◆ TASK STATEMENT: Reproduce the listing that follows in full. Omit its images.
<<<<
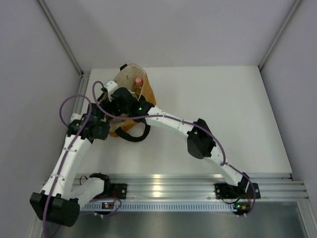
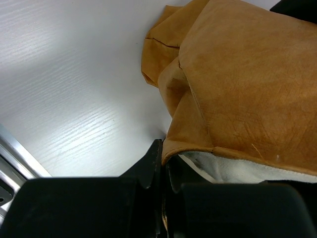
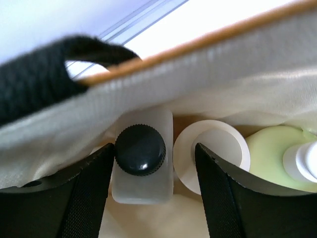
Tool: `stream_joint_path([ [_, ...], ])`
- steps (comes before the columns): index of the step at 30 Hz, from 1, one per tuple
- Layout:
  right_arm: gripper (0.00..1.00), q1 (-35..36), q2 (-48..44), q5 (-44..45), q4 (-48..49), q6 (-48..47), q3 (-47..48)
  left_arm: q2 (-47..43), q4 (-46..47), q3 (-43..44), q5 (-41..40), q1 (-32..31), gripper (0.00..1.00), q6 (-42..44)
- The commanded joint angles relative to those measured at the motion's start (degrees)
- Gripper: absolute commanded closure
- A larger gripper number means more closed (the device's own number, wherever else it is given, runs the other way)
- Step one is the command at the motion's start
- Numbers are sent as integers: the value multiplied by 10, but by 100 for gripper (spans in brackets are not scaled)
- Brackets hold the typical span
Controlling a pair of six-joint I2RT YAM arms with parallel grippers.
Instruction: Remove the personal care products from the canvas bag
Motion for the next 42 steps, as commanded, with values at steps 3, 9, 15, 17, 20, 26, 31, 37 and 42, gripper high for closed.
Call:
stream_joint_path([
  [3, 36, 13, 29, 12, 16, -9, -3, -20, -40, -15, 11, 4, 100, -13],
  [9, 37, 25, 1, 35, 19, -26, -14, -23, -39, -11, 8, 4, 100, -12],
  [15, 37, 29, -36, 18, 50, -17, -15, -18, -40, -6, 8, 4, 100, -13],
  [17, 37, 30, -43, 17, 56, -17, -14, -18, -40, -2, 5, 4, 100, -11],
  [20, 38, 31, -44, 10, 56, -18, -14, -18, -40, 1, 0, 4, 100, -12],
  [26, 40, 22, -22, -8, 56, 1, -32, -19, -40, 3, 0, 4, 100, -12],
  [31, 43, 15, -4, -20, 56, 17, -47, -19, -40, 6, 5, 4, 100, -12],
  [37, 56, 16, -1, -15, 58, 21, -50, -17, -40, 2, 16, 4, 100, -10],
  [42, 83, 15, -10, 0, 65, 21, -43, -18, -39, -1, 17, 4, 100, -9],
])
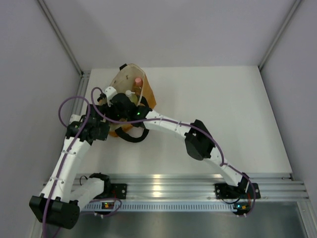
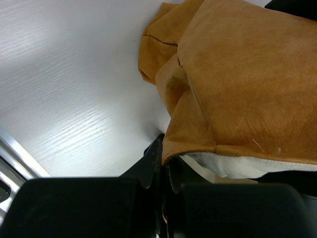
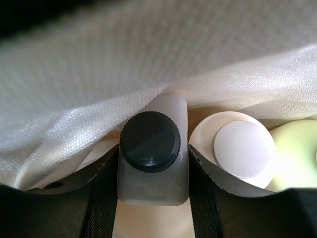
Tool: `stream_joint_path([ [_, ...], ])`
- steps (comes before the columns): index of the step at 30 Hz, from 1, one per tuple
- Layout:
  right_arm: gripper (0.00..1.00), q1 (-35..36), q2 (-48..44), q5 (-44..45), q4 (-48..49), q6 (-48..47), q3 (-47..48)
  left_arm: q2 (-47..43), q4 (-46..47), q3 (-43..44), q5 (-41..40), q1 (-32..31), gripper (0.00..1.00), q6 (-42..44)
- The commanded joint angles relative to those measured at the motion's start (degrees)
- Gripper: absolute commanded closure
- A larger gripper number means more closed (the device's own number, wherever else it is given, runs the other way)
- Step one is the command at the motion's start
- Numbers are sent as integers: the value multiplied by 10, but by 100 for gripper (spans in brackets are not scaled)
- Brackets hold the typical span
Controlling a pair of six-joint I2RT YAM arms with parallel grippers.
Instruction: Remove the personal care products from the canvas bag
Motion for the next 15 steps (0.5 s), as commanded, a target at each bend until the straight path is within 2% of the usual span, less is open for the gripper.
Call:
stream_joint_path([
  [1, 95, 1, -15, -8, 26, 20, 1, -2, -40, 4, 9, 3, 100, -3],
  [2, 100, 1, -19, -6, 28, 21, 3, -2, -40, 4, 8, 3, 100, -3],
  [15, 100, 1, -115, 26, 48, 31, 44, -5, -39, 3, 5, 3, 100, -16],
])
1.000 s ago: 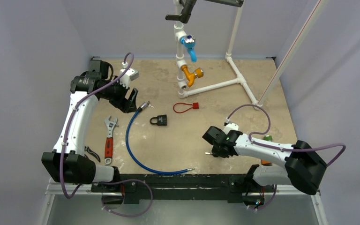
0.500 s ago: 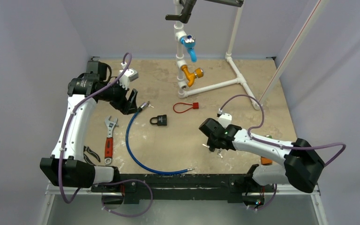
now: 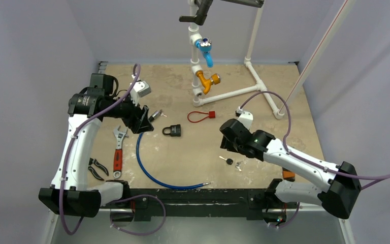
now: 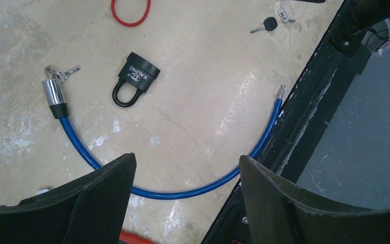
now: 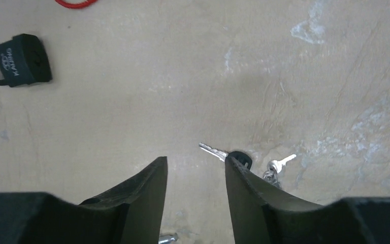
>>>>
◆ SOLUTION TO THE PROBLEM:
Tool: `stream_joint_path([ [_, ...], ])`
- steps (comes before the columns): index of the step at 30 Hz, from 1, one per tuple
- Layout:
  right_arm: gripper (0.00..1.00), q1 (-35..36), q2 (-48..44), q5 (-44..45), q4 (-48..49), q6 (-48..47), q3 (-47..48)
  left_arm: q2 (-47..43), q4 (-46..47), q3 (-43..44), q5 (-41..40), q1 (-32..31), gripper (0.00..1.00), q6 (-42..44)
- The commanded joint angles relative to those measured at the motion's start (degrees)
- Gripper: absolute commanded closure
- A larger gripper number means more closed (the device's own number, wherever else it is given, runs the other way)
- Step one is the command at the motion's start
- Numbers are sent as integers: the value multiplied by 10, but by 100 for gripper (spans in brackets are not scaled)
- Brackets hold the typical span
Controlling a pair of six-joint I2RT YAM arms with parallel grippers.
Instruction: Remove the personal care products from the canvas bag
Motion for the next 42 steps, as commanded, with values at steps 3, 9, 15, 17, 20, 26, 31, 37 and 42, gripper high for closed.
Call:
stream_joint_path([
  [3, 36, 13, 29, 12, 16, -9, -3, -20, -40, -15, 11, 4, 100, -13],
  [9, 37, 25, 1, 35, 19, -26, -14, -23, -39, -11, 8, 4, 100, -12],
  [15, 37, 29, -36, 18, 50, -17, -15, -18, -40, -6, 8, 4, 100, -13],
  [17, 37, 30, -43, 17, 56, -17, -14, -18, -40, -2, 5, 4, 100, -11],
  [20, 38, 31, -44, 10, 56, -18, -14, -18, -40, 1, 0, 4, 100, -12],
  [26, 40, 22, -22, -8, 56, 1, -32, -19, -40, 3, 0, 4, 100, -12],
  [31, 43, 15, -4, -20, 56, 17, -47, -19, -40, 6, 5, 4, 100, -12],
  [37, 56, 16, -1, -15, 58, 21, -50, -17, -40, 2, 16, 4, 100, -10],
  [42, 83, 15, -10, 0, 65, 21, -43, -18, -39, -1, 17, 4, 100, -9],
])
Tool: `stream_joint_path([ [_, ...], ])`
- steps (comes before the columns): index of the step at 30 Hz, from 1, one per tuple
- Layout:
  right_arm: gripper (0.00..1.00), q1 (-35..36), q2 (-48..44), q5 (-44..45), q4 (-48..49), q6 (-48..47), q3 (-47..48)
  left_arm: q2 (-47..43), q4 (-46..47), q3 (-43..44), q5 (-41..40), q1 (-32..31), gripper (0.00..1.00), q6 (-42..44)
- The commanded joint angles relative to those measured at the motion's start (degrees)
- Gripper: absolute commanded closure
- A larger gripper number means more closed (the device's own number, wherever else it is given, runs the other way)
- Step one is the command at the motion's start
- Numbers are sent as integers: the value multiplied by 10, but by 100 for gripper (spans in brackets are not scaled)
- Brackets hold the typical span
Controlling a pair of six-joint I2RT YAM arms with parallel grippers.
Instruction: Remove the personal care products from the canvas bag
Motion for the next 15 steps (0.5 s), as commanded, a target at each bend until the straight path is within 2% of the usual span, less is open for the gripper.
Call:
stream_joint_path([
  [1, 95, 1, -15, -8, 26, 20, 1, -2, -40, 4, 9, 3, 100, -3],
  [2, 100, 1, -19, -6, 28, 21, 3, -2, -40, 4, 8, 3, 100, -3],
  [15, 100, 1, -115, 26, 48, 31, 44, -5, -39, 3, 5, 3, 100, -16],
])
1.000 s ago: 
0.500 s ago: 
now: 
now: 
now: 

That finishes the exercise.